Los suicidas

Foto: Carlos Melián

Los suicidas

12 / agosto / 2016

Un hombre que sale a la calle dispuesto a suicidarse encuentra una reafirmación en todo lo que ve. En una pareja que discute, en una anciana que cae al suelo y patalea bocarriba como un insecto, en un carretonero que arremete a palos contra su caballo. El entorno inmediato se le vuelve un texto alegórico y contundente a favor de la desesperación, de la asfixia.

Pero hace una semana, un año, o apenas unas horas, ese hombre tenía otra visión del mundo. Comía, copulaba, defecaba como una bestia, y se echaba a la calle con igual apetito. De irrebatible su decisión de morir pasa a paradójica, y hasta cómica y se cumple aquella observación de Borges de que se lee según una predisposición.
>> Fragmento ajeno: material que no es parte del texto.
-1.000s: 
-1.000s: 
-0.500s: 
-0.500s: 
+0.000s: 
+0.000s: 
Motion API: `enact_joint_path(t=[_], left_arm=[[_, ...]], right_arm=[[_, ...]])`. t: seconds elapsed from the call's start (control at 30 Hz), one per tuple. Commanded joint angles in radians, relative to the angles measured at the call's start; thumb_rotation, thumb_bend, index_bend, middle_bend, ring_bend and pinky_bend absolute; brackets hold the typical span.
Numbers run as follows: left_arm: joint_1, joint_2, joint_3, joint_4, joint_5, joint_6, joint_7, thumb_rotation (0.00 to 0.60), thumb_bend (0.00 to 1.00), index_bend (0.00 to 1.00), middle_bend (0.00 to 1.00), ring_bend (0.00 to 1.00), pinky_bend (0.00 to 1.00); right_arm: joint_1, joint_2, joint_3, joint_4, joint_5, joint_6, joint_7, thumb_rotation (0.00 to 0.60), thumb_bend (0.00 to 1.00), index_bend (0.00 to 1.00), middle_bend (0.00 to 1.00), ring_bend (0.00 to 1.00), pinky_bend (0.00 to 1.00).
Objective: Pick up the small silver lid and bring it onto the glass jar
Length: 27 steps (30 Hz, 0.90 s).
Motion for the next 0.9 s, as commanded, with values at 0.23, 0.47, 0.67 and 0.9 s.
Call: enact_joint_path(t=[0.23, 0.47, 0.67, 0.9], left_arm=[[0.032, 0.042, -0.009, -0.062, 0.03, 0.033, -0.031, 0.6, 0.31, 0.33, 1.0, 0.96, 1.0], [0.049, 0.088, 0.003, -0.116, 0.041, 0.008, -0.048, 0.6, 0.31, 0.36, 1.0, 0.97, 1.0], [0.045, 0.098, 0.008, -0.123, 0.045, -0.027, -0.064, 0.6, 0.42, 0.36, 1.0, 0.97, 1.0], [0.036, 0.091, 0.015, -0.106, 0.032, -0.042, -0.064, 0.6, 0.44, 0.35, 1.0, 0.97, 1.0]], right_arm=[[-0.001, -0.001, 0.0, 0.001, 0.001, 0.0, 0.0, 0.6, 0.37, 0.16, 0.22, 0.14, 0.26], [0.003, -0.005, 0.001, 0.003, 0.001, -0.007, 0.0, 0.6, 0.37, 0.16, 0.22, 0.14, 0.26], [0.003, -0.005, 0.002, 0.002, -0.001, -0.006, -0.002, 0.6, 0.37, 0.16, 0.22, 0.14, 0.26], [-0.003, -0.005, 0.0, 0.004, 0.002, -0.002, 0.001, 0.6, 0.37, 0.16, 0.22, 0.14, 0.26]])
Según el argentino, el lector de poesía está mejor dispuesto, y abierto ante las elipsis, los súbitos rompimientos del nivel de realidad, las fugas metafóricas y acaso el caos del género. Y de forma ejemplar aconsejó leer el Ulises de Joyce como si fuese un poema.

Del contenido acumulado previamente en esa buena disposición o predisposición del lector depende también el éxito de la lectura. Uno no arroja un libro a la basura porque no lo comprende, sino porque no comprenderlo le humilla. Del mismo modo existen predisposiciones de lectura hacia todo lo que le rodea a uno.

Pero dicha enjundia está provocada digamos por una curiosidad compulsiva (que acaso de forma colateral va dejando una huella humanista en el lector), un respeto por la voz del otro como se respeta la voz del sol, la respiración de un hijo que agoniza.

Ante la locura, ante el caos natural y encontrado de las cosas, se desvanece nuestra zona conquistada, nuestro patrimonio, y ese algo que nos cuelga entre las piernas, vale decirlo, se vuelve poco menos que una verga. Así que al menos por esta vez podríamos admitir que la lectura es poco más que leer, la lectura es algo así como una educación.

Siguiendo la misma cuerda simbólica podríamos plantear que el gran competidor de la lectura es ahora mismo el cine y otras experiencias audiovisuales. La empresa de consumir el contenido de un libro dura digamos que una semana. La de ver una película una hora y media. El libro necesita una predisposición al detenimiento en pequeños indicios, el esfuerzo de construir un universo con ese lego de piezas que son las palabras, las oraciones, las subordinadas, el diccionario, que el cine -salvo excepciones de cine-lectura que consume apenas una minoría- trata de superar.

¿En última instancia el cine pudiera tener la capacidad de salvar al mundo? ¿No será el cine una deriva, una aberración, la espuma que se genera en la cresta de la ola y no más que eso? Espuma.

El esfuerzo triplicado que debe hacer un realizador, en comparación con otro artista para ver concretada su obra –la búsqueda del financiamiento necesario, el pago a actores y actrices sobrevalorados, la alta tecnología-, no se traduce como norma en una pieza de lectura donde el usuario debe volverse activo ante la comprensión del universo sugerido en letras y enunciados, sino en un espectáculo que busca deslumbrar y recuperar con creces la cifra invertida.

El cine último, con sus salas Imax y 3D, -necesarias para captar la atención de una audiencia que cada día prefiere quedarse en casa viendo series- expresa una elefantiasis, el ingenio rebosado del hombre que finalmente, a fuer de la competencia mercantil, redunda en un eterno hacedor de parches, una entelequia, un fin en sí mismo.

Si utilizáramos la hipótesis de que la lectura supone idealmente una predisposición activa ante un paisaje, una sociedad, el cine se configura idealmente como constructor de una pasividad, un cumulo de frases y consignas pre-elaboradas e intuitivas, cómodas de recibir que alimentan prejuicios preexistentes. Un potencial reduccionista que como norma utiliza el Poder más conservador para perpetuarse.

Pero como todos sabemos, el ritual de la lectura, de la curiosidad compulsiva, suele tener escapes siniestros de vez en cuando. Grandes científicos, humanistas, filósofos y escritores, curtidos en una insaciable curiosidad -grandes por el tamaño de su obra no porque en sus fueros fueran menos vulnerables que el más inútil ser humano-, justificaron y empujaron como cualquier iletrado durante décadas regímenes perversos como el nazismo o el stalinismo.

La lectura en este caso se había vuelto un dispositivo de confirmación de miedos y no en puntos de superación. La lectura en todo caso había dejado de ser lectura. Dicha curiosidad se había convertido en un fin tecnológico en sí mismo. En espuma. Una debilidad nuestra hacia la tecnología, los retos, las circunstancias, hace que tanto política, economía, literatura o medicina se deshumanicen y deriven en entelequias, fines en sí mismos. Nos pasa a todos. Suicidio y Espuma.